Data under study Start Marker
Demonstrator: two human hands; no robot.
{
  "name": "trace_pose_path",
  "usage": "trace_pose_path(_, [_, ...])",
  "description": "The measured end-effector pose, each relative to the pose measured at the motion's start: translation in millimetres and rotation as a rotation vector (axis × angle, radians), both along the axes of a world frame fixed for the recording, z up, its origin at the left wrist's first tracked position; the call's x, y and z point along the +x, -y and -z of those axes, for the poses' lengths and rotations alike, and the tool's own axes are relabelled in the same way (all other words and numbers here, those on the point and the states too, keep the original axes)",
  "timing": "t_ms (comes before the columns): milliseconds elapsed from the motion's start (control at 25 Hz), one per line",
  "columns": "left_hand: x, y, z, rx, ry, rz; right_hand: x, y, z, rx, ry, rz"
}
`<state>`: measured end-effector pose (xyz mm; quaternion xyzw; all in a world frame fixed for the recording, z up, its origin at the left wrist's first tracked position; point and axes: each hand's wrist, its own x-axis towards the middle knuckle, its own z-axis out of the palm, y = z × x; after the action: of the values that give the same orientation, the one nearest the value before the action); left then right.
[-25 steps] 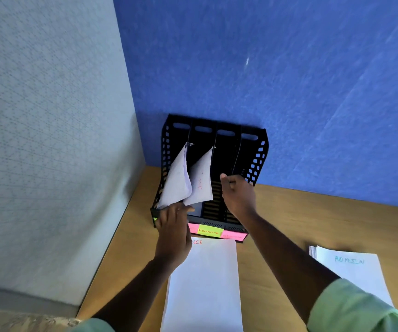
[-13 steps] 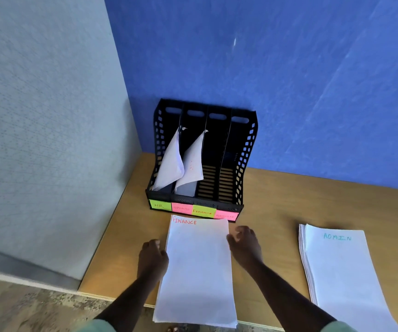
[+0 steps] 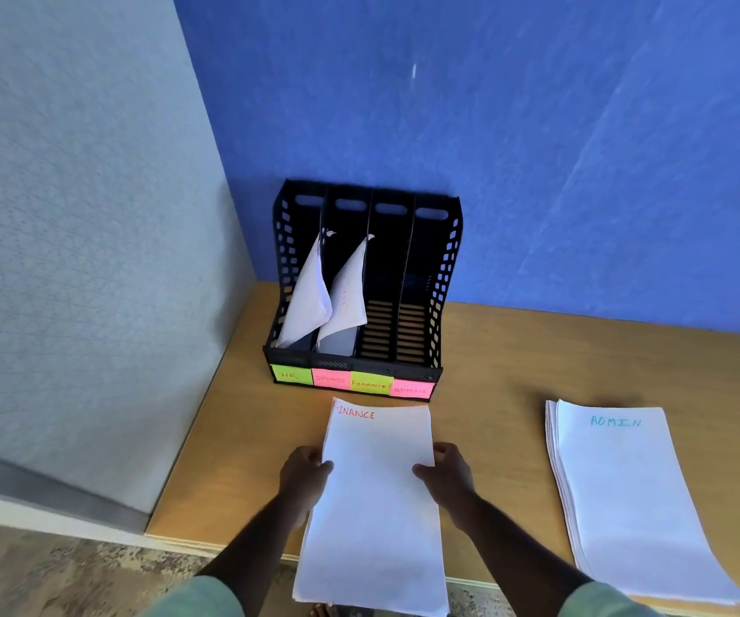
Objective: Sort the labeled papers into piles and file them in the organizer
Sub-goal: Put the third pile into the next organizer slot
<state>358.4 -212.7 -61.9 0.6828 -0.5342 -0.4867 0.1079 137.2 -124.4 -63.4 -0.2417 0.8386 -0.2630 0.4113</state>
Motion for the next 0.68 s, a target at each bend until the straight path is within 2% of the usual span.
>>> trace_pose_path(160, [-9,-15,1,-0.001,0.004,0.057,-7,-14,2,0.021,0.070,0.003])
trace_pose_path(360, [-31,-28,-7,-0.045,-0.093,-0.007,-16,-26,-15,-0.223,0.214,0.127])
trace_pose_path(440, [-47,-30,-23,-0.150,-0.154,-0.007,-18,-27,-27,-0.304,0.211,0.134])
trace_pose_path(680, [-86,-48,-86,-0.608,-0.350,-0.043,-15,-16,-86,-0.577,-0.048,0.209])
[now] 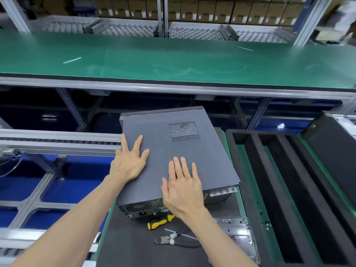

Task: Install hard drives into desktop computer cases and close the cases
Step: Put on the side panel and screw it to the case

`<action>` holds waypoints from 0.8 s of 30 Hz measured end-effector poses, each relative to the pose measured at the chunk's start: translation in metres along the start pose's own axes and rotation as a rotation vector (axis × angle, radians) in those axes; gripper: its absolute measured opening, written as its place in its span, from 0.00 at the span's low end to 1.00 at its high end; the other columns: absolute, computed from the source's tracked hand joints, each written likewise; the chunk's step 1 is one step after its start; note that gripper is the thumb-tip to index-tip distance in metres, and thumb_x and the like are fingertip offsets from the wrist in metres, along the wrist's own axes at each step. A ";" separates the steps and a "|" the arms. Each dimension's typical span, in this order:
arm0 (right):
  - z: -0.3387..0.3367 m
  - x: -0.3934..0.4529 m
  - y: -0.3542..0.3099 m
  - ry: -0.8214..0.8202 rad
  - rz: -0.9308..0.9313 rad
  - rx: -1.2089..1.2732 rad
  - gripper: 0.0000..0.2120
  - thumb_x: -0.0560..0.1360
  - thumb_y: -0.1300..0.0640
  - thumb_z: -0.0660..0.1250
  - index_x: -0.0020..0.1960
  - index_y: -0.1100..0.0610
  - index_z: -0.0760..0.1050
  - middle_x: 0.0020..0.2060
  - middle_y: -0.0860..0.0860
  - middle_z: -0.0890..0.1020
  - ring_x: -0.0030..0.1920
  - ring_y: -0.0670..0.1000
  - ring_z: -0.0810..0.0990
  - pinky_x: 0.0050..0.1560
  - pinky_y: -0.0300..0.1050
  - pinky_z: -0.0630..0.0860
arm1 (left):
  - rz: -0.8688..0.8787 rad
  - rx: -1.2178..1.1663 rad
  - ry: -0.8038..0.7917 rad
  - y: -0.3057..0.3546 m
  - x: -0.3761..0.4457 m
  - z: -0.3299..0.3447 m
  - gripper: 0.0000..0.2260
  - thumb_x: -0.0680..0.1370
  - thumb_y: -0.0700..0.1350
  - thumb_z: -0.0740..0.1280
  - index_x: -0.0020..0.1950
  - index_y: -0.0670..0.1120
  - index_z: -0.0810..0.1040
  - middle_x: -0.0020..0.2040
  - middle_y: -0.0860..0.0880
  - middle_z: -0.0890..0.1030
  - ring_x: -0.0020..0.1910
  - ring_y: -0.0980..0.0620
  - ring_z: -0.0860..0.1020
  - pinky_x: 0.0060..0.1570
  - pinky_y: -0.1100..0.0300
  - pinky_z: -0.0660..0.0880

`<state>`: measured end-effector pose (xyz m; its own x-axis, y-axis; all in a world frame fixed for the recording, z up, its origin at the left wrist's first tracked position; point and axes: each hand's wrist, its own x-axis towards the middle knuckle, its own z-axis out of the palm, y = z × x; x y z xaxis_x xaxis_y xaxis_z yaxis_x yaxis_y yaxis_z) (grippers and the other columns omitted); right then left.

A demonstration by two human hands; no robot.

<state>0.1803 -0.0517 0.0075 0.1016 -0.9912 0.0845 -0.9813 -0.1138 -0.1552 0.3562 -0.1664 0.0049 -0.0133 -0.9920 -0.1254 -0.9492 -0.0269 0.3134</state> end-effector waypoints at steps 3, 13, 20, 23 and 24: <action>-0.001 0.012 -0.003 0.047 -0.026 0.019 0.31 0.81 0.45 0.47 0.75 0.61 0.67 0.75 0.56 0.70 0.77 0.58 0.63 0.75 0.64 0.60 | -0.005 0.006 0.013 0.000 0.005 0.000 0.29 0.80 0.68 0.47 0.80 0.64 0.46 0.82 0.49 0.38 0.69 0.34 0.65 0.61 0.40 0.69; 0.000 0.012 -0.001 0.010 -0.061 0.010 0.33 0.81 0.43 0.45 0.78 0.61 0.61 0.78 0.56 0.64 0.79 0.58 0.57 0.77 0.65 0.53 | -0.015 -0.005 0.019 0.000 0.004 0.000 0.28 0.80 0.68 0.49 0.79 0.64 0.50 0.81 0.48 0.41 0.69 0.35 0.64 0.61 0.40 0.70; 0.003 0.011 -0.008 -0.047 -0.045 0.008 0.35 0.80 0.42 0.46 0.80 0.63 0.54 0.80 0.58 0.56 0.81 0.58 0.50 0.78 0.63 0.43 | -0.030 -0.051 -0.018 0.009 0.035 -0.011 0.26 0.81 0.64 0.47 0.80 0.65 0.47 0.82 0.55 0.42 0.76 0.36 0.54 0.67 0.37 0.65; 0.001 0.005 -0.007 -0.034 -0.056 0.013 0.36 0.80 0.42 0.47 0.80 0.64 0.56 0.79 0.60 0.59 0.80 0.59 0.53 0.79 0.59 0.46 | -0.011 -0.025 0.002 0.006 0.033 -0.007 0.27 0.81 0.65 0.47 0.80 0.65 0.48 0.82 0.57 0.43 0.76 0.36 0.55 0.65 0.36 0.68; 0.000 0.001 -0.008 -0.021 -0.052 0.002 0.35 0.79 0.42 0.48 0.78 0.64 0.60 0.78 0.60 0.62 0.79 0.59 0.57 0.79 0.59 0.51 | -0.010 -0.016 0.005 0.006 0.031 -0.006 0.27 0.81 0.65 0.47 0.80 0.65 0.48 0.82 0.57 0.44 0.76 0.36 0.55 0.64 0.36 0.68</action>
<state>0.1887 -0.0522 0.0085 0.1559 -0.9851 0.0723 -0.9742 -0.1654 -0.1533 0.3523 -0.1983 0.0081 -0.0019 -0.9923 -0.1240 -0.9441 -0.0390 0.3272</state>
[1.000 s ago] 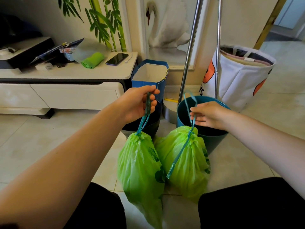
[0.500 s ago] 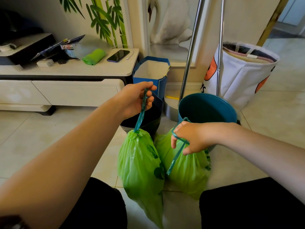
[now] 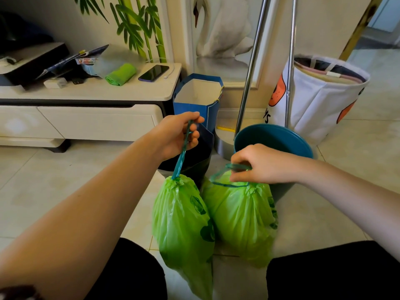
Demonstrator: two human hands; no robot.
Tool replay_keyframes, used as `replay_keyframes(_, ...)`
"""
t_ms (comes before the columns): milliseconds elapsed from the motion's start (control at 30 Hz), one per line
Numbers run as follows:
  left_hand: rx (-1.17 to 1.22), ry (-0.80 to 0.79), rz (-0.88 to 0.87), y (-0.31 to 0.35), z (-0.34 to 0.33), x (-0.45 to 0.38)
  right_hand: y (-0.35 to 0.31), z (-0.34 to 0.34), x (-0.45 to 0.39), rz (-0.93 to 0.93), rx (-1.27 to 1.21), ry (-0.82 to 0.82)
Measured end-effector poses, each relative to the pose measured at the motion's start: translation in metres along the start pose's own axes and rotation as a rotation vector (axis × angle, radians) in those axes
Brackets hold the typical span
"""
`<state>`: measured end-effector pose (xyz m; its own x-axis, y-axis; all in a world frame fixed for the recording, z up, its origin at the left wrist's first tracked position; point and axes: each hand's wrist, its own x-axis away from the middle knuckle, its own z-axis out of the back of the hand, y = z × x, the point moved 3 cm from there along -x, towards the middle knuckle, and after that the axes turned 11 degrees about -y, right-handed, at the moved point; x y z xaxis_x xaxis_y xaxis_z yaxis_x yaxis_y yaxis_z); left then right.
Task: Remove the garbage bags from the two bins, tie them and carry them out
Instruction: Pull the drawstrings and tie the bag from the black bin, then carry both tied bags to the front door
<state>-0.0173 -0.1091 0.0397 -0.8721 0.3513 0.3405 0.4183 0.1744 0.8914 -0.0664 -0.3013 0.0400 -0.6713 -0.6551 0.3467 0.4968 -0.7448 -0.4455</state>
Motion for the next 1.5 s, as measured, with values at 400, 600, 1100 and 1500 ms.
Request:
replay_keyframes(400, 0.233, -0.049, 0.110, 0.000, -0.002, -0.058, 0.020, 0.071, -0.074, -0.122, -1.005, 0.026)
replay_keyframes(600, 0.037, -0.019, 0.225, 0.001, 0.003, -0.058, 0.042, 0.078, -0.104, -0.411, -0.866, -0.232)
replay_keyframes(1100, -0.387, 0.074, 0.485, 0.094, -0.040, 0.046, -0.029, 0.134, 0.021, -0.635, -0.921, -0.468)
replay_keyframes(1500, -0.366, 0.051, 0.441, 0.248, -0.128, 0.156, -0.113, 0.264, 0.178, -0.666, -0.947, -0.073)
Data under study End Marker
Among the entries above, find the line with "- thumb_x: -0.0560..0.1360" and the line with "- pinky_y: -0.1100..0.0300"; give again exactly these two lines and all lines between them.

=== Solution below ===
  - thumb_x: -0.0560..0.1360
  - thumb_y: -0.1300..0.0640
  - thumb_z: -0.0660..0.1250
  - index_x: -0.0020..0.1960
  - index_y: -0.1100..0.0610
  - index_z: -0.0760..0.1050
  - middle_x: 0.0020..0.2060
  - middle_y: -0.0860..0.0860
  - middle_z: -0.0890..0.1020
  - ring_x: -0.0030..0.1920
  - ring_y: -0.0670..0.1000
  - ring_z: -0.0810..0.0990
  - pinky_x: 0.0050..0.1560
  - pinky_y: -0.0300..0.1050
  - pinky_z: -0.0630..0.0860
arm1 (left):
  - rz: -0.8688..0.8787 rad
  - rx: -1.2178..1.1663 rad
  - ry: -0.8038..0.7917 rad
  - y: -0.3057..0.3546 m
  - x: -0.3761..0.4457 m
  - z: -0.3299..0.3447 m
  - gripper: 0.0000..0.2260
  - thumb_x: -0.0680..0.1370
  - thumb_y: -0.0700..0.1350
  - thumb_z: -0.0740..0.1280
  - index_x: -0.0020..0.1950
  - index_y: -0.0670..0.1120
  - index_z: -0.0810..0.1040
  - middle_x: -0.0020..0.2040
  - middle_y: -0.0860..0.0880
  - middle_z: -0.0890..0.1030
  - ring_x: -0.0020..0.1910
  - ring_y: -0.0980..0.0620
  - ring_z: -0.0860..0.1020
  - pinky_x: 0.0060..0.1570
  - pinky_y: -0.1100..0.0300

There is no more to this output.